Highly active antiretroviral therapy (HAART) allows for substantial control of HIV replication in vivo, and has caused a significant decline in morbidity and mortality rates among patients. However, eradication of the virus from the body is not possible. Therefore, HAART necessarily becomes a life-long treatment and this is associated with several problems: (i) the high cost of therapy; (ii) increased frequency of drug-related side effects; (iii) viral resistance; and (iv) poor patient adherence to the treatment. Based on these considerations, among other alternative strategies, structured treatment interruptions (STI) have been proposed with the potential object-ive of inducing immune-mediated control of HIV replication in HIV-infected patients. The available clinical data indicate that STI might increase HIV-specific, cell-mediated immune responses in patients treated during primary HIV infection; however, it does not seem to have the same effect in patients treated during chronic infection.
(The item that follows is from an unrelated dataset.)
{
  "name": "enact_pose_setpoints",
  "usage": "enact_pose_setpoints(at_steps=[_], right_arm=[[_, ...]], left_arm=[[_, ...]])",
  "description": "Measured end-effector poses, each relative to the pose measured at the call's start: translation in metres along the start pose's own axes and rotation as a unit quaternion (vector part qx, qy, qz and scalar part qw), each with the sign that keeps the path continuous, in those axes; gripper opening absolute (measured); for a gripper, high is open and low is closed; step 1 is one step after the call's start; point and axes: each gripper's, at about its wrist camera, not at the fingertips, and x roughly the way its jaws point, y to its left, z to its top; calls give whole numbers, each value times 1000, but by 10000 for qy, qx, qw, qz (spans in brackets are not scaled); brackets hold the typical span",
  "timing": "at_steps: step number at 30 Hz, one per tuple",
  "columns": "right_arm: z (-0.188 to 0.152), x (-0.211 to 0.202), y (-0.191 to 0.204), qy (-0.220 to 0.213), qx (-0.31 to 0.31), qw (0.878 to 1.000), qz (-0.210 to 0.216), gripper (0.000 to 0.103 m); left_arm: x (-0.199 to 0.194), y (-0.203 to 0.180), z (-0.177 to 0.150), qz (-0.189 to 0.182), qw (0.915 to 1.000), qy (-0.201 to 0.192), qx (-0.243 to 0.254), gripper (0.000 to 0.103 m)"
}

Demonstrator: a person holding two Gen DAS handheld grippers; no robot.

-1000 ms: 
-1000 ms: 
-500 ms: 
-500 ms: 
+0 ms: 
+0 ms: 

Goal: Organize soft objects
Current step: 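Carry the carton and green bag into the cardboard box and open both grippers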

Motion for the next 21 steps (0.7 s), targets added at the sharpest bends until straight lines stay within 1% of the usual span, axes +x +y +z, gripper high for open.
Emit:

Nevertheless, in chronically infected patients STI might limit drug-related side effects by decreasing exposure to drugs, without influencing the efficacy of the therapy. In addition, recent data suggest a possible role for immune-modulations such as hydroxyurea and therapeutic vaccines as adjuvant therapies for limiting viral rebound in these patients. Preliminary indications suggest that there is reduced hope for STI as a salvage therapy. Finally, it is important to stress that no controlled, randomized studies of STI have been held in humans, and it is not possible to evaluate fully the clinical impact of such a strategy. Therefore, clinicians and patients should avoid using STI outside the setting of controlled clinical trials.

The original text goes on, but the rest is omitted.